(Records from a data source)
------------------------------------------------------------

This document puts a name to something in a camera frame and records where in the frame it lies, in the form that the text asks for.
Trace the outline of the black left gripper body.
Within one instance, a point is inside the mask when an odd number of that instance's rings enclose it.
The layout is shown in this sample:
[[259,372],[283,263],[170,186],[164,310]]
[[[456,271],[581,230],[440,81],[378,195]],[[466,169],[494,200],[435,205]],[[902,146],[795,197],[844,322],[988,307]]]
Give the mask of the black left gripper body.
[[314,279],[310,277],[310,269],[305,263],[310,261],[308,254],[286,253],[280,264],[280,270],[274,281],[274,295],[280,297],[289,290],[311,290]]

------------------------------------------------------------

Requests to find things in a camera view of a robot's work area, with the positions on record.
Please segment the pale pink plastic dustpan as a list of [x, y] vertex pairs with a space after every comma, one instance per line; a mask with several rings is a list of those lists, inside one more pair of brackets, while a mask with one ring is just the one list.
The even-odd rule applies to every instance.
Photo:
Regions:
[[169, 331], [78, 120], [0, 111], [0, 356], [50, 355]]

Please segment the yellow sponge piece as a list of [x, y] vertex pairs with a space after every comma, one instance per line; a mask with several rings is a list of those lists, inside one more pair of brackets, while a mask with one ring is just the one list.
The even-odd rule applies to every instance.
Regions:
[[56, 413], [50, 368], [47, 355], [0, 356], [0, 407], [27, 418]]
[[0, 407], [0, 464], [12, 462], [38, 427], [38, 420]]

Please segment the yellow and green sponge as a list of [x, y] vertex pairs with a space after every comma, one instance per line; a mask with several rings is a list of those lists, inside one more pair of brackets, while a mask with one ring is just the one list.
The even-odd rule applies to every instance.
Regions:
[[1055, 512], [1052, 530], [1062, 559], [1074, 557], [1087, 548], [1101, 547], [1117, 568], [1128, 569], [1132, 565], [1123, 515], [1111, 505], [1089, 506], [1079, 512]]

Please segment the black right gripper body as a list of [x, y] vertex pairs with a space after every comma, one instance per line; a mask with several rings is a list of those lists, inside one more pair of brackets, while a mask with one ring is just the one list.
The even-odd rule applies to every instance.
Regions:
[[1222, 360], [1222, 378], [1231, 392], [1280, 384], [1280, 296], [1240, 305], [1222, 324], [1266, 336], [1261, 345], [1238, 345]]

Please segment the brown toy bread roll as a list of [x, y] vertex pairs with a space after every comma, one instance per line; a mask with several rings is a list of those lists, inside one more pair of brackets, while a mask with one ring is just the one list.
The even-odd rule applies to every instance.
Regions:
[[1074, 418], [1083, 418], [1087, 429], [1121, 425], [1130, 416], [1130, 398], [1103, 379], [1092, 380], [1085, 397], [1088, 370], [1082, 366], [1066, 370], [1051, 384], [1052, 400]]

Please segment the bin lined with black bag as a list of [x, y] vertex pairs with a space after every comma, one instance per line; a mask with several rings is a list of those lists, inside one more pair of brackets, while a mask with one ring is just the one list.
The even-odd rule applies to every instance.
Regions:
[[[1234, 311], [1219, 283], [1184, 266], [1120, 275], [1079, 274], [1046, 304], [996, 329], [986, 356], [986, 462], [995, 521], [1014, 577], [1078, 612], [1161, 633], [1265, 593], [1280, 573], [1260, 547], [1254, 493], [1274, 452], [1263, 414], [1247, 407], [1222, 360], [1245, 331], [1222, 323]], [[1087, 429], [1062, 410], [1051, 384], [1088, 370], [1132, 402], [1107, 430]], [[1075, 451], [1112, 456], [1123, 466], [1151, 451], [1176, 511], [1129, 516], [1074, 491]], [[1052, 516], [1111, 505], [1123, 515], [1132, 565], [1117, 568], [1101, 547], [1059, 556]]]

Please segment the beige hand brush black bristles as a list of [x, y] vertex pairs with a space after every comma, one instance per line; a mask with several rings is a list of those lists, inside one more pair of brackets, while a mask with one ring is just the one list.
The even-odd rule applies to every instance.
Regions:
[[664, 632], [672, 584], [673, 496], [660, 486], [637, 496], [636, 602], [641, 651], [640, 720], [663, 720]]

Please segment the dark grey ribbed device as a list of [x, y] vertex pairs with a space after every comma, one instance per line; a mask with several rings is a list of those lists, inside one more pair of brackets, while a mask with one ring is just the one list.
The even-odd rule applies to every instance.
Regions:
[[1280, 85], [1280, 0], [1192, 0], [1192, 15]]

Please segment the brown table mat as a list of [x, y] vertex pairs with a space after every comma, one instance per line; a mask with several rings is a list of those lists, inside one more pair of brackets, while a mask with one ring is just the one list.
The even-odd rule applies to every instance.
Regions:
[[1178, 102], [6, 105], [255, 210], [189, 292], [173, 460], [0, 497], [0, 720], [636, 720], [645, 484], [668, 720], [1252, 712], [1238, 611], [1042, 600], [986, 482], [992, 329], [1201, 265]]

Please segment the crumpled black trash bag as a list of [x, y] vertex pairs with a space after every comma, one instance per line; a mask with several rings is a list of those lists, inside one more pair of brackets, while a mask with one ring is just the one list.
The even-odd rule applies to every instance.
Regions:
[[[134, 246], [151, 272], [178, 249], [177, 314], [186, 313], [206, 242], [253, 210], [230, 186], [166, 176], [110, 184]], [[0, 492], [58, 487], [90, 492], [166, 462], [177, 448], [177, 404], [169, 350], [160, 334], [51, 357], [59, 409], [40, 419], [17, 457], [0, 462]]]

------------------------------------------------------------

Pull out all lines containing the word "brown" from the entries above.

* EXPECTED ANSWER *
Please segment the brown toy bread roll as a list of [x, y] vertex pairs with a space after every comma, one instance per line; a mask with several rings is a list of those lists, inside one more pair of brackets, while a mask with one ring is just the one list.
Please segment the brown table mat as a list of [x, y] vertex pairs with a space after every comma, one instance per line; a mask with several rings is a list of those lists, inside one more pair of brackets, while a mask with one ring is just the one list.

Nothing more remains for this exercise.